De acordo com o presidente da Anvisa, Antonio Barra Torres, a Agência já estava em tratativas com o fundo russo Gamaleya, fabricante da vacina, para fazer as inspeções sanitárias, e a data da visita será definida em uma reunião na quarta-feira.

"Estas tratativas avançaram positivamente e teremos amanhã uma reunião para definição de datas e a Anvisa está pronta imediatamente, se fosse ao caso, para ir à Rússia. Mas é claro que há esta interlocução com nossos anfitriões e amanhã esta data provavelmente estará melhor definida", disse Barra Torres. "Ela (a visita) trará informações muito importantes. Então estamos falando de um evento de curtíssimo prazo."

Em um vídeo publicado em suas redes sociais depois do telefonema, Bolsonaro destacou a intenção de que a vacina seja produzida no Brasil depois de ser aprovada pela Anvisa.

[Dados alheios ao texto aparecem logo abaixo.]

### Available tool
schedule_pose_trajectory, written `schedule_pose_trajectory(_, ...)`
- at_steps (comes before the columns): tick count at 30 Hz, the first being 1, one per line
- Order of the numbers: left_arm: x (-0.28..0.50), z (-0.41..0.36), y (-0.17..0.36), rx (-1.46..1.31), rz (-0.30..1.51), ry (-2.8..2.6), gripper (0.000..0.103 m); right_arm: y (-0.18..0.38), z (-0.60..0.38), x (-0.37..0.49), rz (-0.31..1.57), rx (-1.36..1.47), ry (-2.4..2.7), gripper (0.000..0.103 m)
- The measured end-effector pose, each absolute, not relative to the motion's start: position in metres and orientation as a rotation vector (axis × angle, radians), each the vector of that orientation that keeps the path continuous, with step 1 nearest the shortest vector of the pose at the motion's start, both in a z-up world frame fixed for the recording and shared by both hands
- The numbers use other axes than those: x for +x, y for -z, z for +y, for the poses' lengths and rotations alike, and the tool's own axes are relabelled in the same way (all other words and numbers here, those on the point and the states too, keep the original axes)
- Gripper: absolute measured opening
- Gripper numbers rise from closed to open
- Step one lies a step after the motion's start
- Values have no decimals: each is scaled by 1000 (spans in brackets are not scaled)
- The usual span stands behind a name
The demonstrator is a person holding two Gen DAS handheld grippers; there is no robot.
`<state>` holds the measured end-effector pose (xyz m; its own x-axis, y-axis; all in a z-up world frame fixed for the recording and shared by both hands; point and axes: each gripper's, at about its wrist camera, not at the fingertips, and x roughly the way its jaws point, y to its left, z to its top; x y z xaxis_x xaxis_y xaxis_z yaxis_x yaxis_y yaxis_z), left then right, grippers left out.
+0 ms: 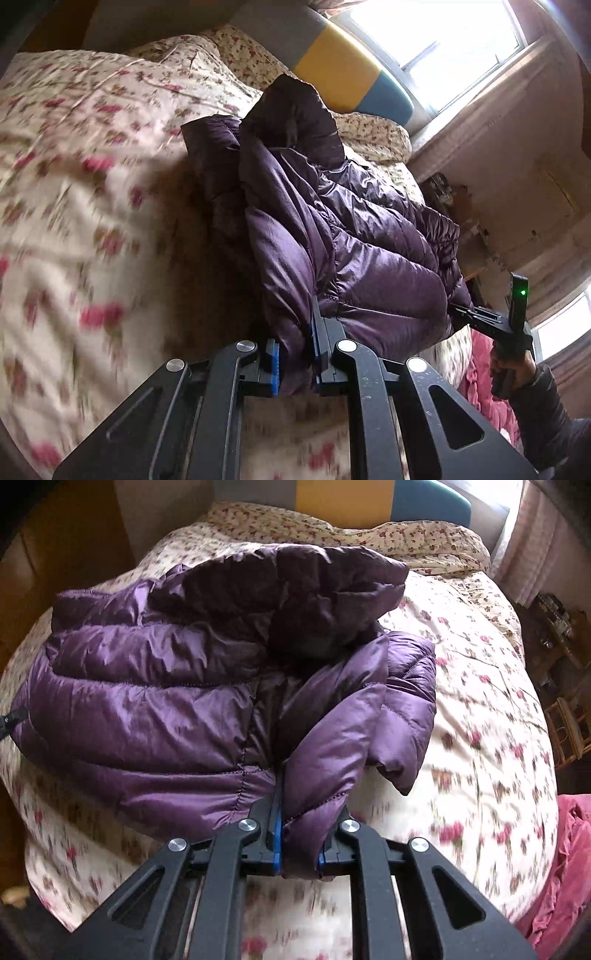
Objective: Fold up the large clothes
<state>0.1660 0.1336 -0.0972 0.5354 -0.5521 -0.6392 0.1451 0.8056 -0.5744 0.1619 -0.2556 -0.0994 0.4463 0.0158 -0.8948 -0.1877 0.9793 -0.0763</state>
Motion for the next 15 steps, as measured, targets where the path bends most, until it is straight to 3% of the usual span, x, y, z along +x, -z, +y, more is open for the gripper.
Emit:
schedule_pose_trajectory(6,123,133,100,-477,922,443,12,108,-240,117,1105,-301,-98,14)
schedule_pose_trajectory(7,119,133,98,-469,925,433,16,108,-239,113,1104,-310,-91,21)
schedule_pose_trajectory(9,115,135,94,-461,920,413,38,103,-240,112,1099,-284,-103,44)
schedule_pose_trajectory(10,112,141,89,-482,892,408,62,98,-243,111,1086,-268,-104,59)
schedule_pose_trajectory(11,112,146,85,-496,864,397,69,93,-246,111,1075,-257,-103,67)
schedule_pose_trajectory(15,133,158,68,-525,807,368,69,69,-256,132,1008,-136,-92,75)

"Esperamos que inclusive caso aprovada ela venha a ser produzida no Brasil", disse Bolsonaro. "Se Deus quiser brevemente estaremos resolvendo essa questão."

O Ministério da Saúde já tem um contrato de compra de 10 milhões de doses da vacina russa, que será fabricada no Brasil pelo laboratório União Química, mas a Agência Nacional de Vigilância Sanitária (Anvisa) suspendeu, há cerca de 10 dias, os prazos do pedido de uso emergencial no Brasil por falta de documentos.

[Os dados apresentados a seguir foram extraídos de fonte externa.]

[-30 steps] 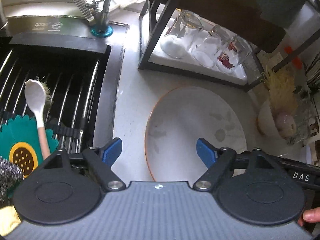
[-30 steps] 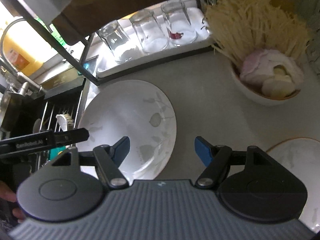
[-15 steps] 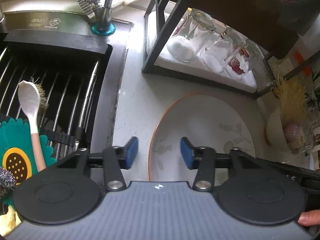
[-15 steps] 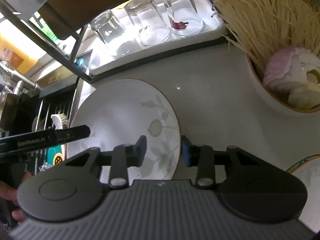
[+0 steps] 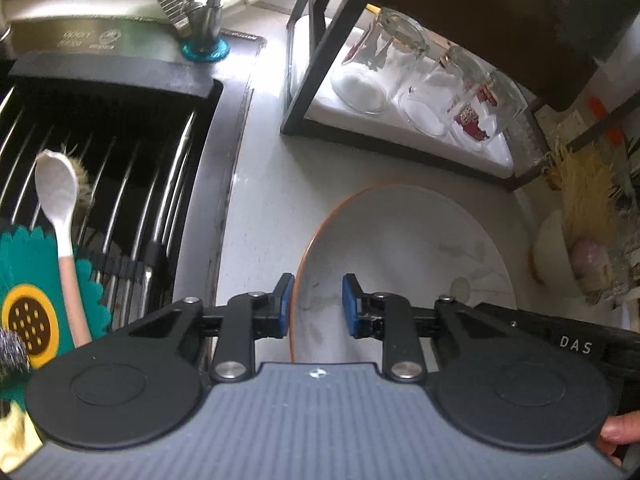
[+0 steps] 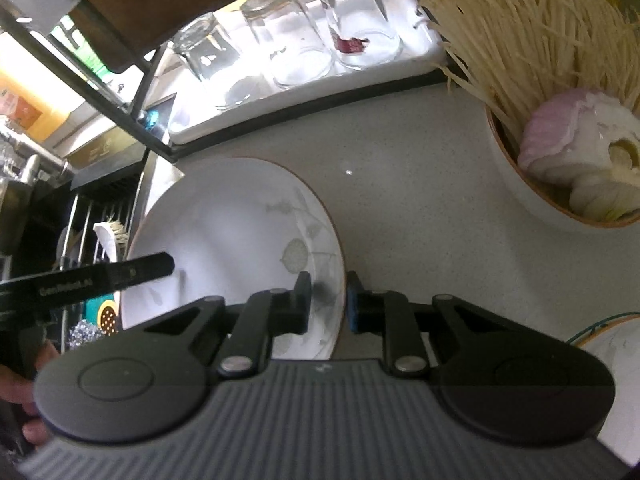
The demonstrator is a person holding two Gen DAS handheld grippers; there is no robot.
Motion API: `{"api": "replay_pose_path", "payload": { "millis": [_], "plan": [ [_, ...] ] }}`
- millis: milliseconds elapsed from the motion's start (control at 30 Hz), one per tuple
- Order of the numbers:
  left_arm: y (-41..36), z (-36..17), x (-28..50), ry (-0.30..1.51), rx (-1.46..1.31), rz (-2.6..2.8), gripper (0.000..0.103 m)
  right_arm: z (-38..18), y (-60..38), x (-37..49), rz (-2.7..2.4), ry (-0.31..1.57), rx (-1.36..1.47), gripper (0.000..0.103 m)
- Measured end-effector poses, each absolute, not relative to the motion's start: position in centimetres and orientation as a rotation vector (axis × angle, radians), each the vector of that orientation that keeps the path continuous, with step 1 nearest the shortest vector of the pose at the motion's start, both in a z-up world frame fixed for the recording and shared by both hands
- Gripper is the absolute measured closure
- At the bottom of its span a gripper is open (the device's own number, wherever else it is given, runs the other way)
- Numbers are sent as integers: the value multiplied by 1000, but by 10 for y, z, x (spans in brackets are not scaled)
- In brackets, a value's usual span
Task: Organize plates and bowls
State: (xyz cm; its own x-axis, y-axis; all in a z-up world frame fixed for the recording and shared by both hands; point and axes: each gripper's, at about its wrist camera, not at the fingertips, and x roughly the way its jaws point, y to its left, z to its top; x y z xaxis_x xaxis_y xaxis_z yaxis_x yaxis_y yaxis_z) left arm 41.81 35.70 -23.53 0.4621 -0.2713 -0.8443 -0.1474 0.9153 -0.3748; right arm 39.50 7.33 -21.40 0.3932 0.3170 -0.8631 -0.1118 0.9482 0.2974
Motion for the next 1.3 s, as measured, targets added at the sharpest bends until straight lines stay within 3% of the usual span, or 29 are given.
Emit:
{"api": "replay_pose_path", "payload": {
  "millis": [800,1300],
  "plan": [
    [317,-140,367,986,-385,-208,73,-135,22,317,271,931,276,82],
    [234,-125,331,988,-358,-286,73,-114,-51,274,217,863,312,82]
  ]
}}
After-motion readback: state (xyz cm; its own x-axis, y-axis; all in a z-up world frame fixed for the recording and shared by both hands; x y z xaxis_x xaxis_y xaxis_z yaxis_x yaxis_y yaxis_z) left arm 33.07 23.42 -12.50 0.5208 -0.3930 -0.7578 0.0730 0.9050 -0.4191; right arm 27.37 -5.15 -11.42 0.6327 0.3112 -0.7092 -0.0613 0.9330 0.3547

No acompanhamento feito pela Anvisa dos pedidos de autorização para uso emergencial, a agência informa que a União Química, que fez a parceria com o laboratório russo para importar e produzir a vacina no Brasil, não apresentou 18,67% dos documentos exigidos. Outros 24,59% estão incompletos, e o restante está em análise.

Ao ser questionada sobre o pedido de uso emergencial, Barra Torres afirmou que está em análise.

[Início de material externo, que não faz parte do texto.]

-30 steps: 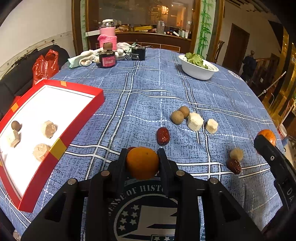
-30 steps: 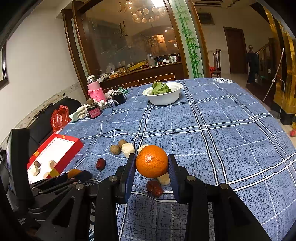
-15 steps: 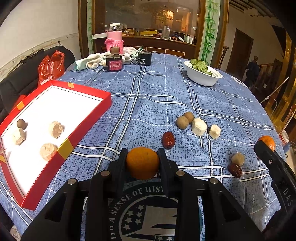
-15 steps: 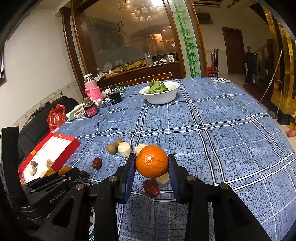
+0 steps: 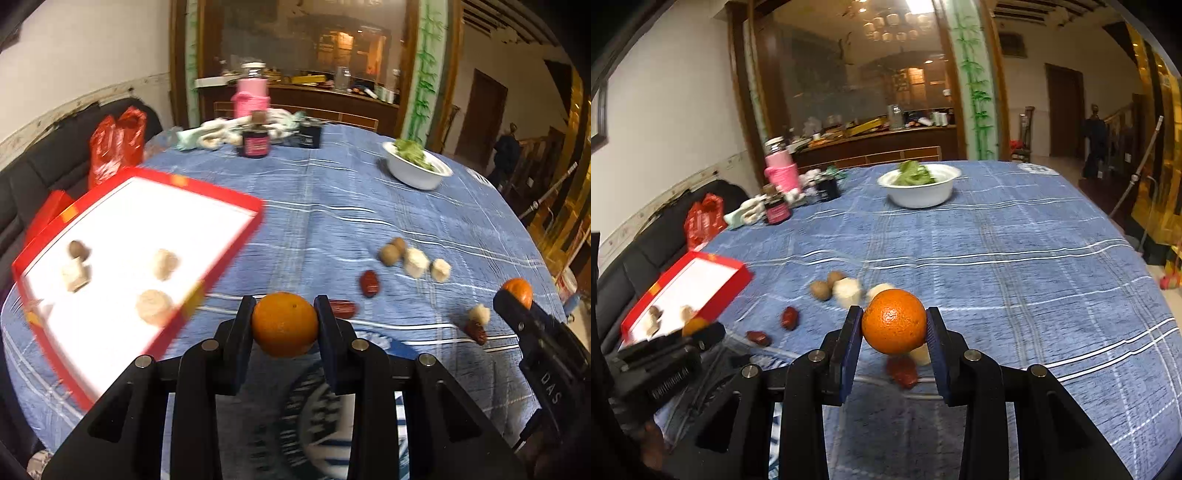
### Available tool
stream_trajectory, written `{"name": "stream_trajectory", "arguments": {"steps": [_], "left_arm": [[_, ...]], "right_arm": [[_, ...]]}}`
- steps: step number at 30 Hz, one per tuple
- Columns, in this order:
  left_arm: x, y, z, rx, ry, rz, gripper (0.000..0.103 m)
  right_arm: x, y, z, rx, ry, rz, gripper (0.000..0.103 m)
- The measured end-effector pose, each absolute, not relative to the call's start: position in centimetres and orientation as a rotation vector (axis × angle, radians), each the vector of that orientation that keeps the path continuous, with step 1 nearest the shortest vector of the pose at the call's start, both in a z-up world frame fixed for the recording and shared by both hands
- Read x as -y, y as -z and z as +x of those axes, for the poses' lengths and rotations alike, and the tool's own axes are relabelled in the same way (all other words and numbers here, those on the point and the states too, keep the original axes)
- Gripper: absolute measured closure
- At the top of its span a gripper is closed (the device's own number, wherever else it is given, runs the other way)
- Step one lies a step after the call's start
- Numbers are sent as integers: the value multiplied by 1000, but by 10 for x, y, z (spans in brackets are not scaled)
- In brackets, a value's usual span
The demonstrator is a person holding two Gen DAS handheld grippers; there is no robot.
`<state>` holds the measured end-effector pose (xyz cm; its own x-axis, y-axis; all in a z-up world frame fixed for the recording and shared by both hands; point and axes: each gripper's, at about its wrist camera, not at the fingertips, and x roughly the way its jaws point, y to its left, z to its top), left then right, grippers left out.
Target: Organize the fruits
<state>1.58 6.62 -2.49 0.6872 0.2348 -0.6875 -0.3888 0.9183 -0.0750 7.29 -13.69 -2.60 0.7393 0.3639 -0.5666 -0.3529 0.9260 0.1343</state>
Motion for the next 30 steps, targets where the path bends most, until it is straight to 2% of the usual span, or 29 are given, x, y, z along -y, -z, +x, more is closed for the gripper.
{"name": "stream_trajectory", "arguments": {"steps": [11, 16, 30], "left_arm": [[-157, 16, -26, -697, -491, -281, 73], [-193, 27, -20, -758, -598, -304, 73], [-225, 48, -9, -839, -667, -351, 72]], "right_arm": [[22, 15, 57, -670, -705, -57, 68], [-41, 12, 58, -678, -827, -85, 69], [-137, 29, 84, -741, -903, -167, 69]]}}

"Tivemos aporte maior de documentos e estamos trabalhando na análise dos documentos recebidos com a mesma atenção e rapidez que já fizemos com outros protocolos vacinais", disse.

A Anvisa vem sendo pressionada por governadores para acelerar a liberação da autorização emergencial da Sputnik V porque 11 Estados já protocolaram pedidos de importação da vacina russa, que foi a única, até agora, a aceitar negociar diretamente com os governos estaduais.

No total, segunda a Anvisa, os Estados em conjunto pediram autorização para importar 66,6 milhões de doses da Sputnik V, mesmo sem o registro. Uma reunião na tarde desta terça foi marcada para esclarecer aos governadores os pontos pendentes para autorização.